** Source records **

+ + + + +

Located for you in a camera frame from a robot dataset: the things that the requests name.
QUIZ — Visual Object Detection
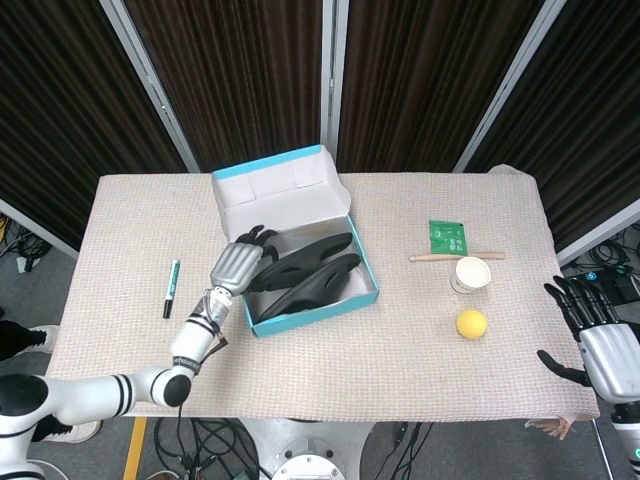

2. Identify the black cable with green plug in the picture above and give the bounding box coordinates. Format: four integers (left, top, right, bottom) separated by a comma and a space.
392, 422, 419, 451

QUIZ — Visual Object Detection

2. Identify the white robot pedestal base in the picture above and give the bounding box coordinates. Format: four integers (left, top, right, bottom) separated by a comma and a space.
239, 417, 384, 480

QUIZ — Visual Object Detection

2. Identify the yellow floor tape strip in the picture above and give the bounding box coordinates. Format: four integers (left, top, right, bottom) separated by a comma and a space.
122, 417, 150, 480

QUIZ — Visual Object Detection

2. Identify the light blue shoe box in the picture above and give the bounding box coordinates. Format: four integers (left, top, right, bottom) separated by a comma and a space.
209, 144, 381, 340

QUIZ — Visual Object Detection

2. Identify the beige woven tablecloth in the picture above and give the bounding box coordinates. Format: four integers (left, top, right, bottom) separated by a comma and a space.
37, 164, 601, 421

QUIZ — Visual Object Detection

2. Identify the black trouser leg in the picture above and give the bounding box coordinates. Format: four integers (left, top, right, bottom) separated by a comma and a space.
0, 319, 34, 361

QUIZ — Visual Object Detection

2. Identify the wooden stick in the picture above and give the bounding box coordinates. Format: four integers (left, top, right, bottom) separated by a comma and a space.
408, 251, 506, 264

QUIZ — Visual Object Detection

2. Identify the dark ribbed partition panel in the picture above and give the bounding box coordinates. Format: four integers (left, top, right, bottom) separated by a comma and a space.
454, 0, 640, 266
322, 0, 571, 174
0, 0, 201, 256
99, 0, 336, 174

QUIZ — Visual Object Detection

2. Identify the black power strip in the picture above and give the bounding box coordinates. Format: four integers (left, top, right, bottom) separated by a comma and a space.
564, 272, 640, 306

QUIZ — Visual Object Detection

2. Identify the brown frayed scrap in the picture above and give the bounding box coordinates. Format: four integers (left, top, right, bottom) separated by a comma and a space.
523, 417, 576, 441

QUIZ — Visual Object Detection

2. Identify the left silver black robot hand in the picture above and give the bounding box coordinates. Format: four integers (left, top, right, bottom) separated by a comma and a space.
208, 224, 279, 296

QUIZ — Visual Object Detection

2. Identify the black rubber slipper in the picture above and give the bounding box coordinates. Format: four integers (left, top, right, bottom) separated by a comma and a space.
248, 232, 354, 292
259, 252, 363, 321

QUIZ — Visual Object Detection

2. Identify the yellow ball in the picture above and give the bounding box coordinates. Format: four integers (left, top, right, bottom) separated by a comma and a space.
454, 309, 489, 342

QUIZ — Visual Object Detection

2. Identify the white paper cup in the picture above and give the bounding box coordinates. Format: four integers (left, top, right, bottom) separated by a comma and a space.
449, 256, 492, 296

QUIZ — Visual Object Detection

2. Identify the black floor cable bundle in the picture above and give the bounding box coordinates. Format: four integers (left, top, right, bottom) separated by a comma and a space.
0, 212, 56, 274
589, 234, 640, 281
152, 417, 264, 480

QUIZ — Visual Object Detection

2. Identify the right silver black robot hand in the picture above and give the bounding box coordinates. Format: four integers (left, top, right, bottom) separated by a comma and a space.
536, 274, 640, 404

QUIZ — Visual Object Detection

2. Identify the green whiteboard marker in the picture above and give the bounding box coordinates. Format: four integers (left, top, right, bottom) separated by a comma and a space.
161, 259, 182, 320

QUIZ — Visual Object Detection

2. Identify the white sneaker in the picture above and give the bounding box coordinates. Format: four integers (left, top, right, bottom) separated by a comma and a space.
32, 417, 104, 445
27, 324, 61, 356

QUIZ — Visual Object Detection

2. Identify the green sachet packet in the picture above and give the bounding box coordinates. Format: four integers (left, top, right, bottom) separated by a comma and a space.
427, 218, 470, 254

+ + + + +

** WHAT THE TASK ASKS **
Reprint every record exactly and skip the pictures.

** SOLUTION TO THIS PROBLEM **
Located for you in a camera frame from a robot dataset: the things that the requests name.
QUIZ — Visual Object Detection

2. Identify the black cable with green plug in the picture above and give the bounding box coordinates. Format: four integers (left, top, right, bottom) separated by a comma and a space.
392, 422, 419, 451

QUIZ — Visual Object Detection

2. Identify the white robot pedestal base in the picture above and give the bounding box coordinates. Format: four integers (left, top, right, bottom) separated by a comma and a space.
239, 417, 384, 480

QUIZ — Visual Object Detection

2. Identify the yellow floor tape strip in the picture above and give the bounding box coordinates. Format: four integers (left, top, right, bottom) separated by a comma and a space.
122, 417, 150, 480

QUIZ — Visual Object Detection

2. Identify the light blue shoe box in the picture above and give the bounding box coordinates. Format: four integers (left, top, right, bottom) separated by a comma and a space.
209, 144, 381, 340

QUIZ — Visual Object Detection

2. Identify the beige woven tablecloth in the picture above and give the bounding box coordinates. Format: four integers (left, top, right, bottom) separated by a comma and a space.
37, 164, 601, 421

QUIZ — Visual Object Detection

2. Identify the black trouser leg in the picture above and give the bounding box coordinates. Format: four integers (left, top, right, bottom) separated by a comma and a space.
0, 319, 34, 361

QUIZ — Visual Object Detection

2. Identify the wooden stick in the picture above and give the bounding box coordinates. Format: four integers (left, top, right, bottom) separated by a comma and a space.
408, 251, 506, 264

QUIZ — Visual Object Detection

2. Identify the dark ribbed partition panel in the picture above and give the bounding box coordinates. Format: four integers (left, top, right, bottom) separated by a comma and a space.
454, 0, 640, 266
322, 0, 571, 174
0, 0, 201, 256
99, 0, 336, 174

QUIZ — Visual Object Detection

2. Identify the black power strip in the picture above and give the bounding box coordinates. Format: four integers (left, top, right, bottom) separated by a comma and a space.
564, 272, 640, 306

QUIZ — Visual Object Detection

2. Identify the brown frayed scrap in the picture above and give the bounding box coordinates. Format: four integers (left, top, right, bottom) separated by a comma and a space.
523, 417, 576, 441

QUIZ — Visual Object Detection

2. Identify the left silver black robot hand in the picture above and give the bounding box coordinates. Format: four integers (left, top, right, bottom) separated by a comma and a space.
208, 224, 279, 296

QUIZ — Visual Object Detection

2. Identify the black rubber slipper in the picture above and give the bounding box coordinates. Format: four integers (left, top, right, bottom) separated by a comma and a space.
248, 232, 354, 292
259, 252, 363, 321

QUIZ — Visual Object Detection

2. Identify the yellow ball in the picture above and give the bounding box coordinates. Format: four integers (left, top, right, bottom) separated by a comma and a space.
454, 309, 489, 342

QUIZ — Visual Object Detection

2. Identify the white paper cup in the picture above and give the bounding box coordinates. Format: four integers (left, top, right, bottom) separated by a comma and a space.
449, 256, 492, 296

QUIZ — Visual Object Detection

2. Identify the black floor cable bundle in the picture above and give the bounding box coordinates. Format: four integers (left, top, right, bottom) separated by a comma and a space.
0, 212, 56, 274
589, 234, 640, 281
152, 417, 264, 480

QUIZ — Visual Object Detection

2. Identify the right silver black robot hand in the picture above and give the bounding box coordinates. Format: four integers (left, top, right, bottom) separated by a comma and a space.
536, 274, 640, 404

QUIZ — Visual Object Detection

2. Identify the green whiteboard marker in the picture above and give the bounding box coordinates. Format: four integers (left, top, right, bottom) separated by a comma and a space.
161, 259, 182, 320

QUIZ — Visual Object Detection

2. Identify the white sneaker in the picture above and give the bounding box coordinates. Format: four integers (left, top, right, bottom) separated by a comma and a space.
32, 417, 104, 445
27, 324, 61, 356

QUIZ — Visual Object Detection

2. Identify the green sachet packet in the picture above and give the bounding box coordinates. Format: four integers (left, top, right, bottom) separated by a comma and a space.
427, 218, 470, 254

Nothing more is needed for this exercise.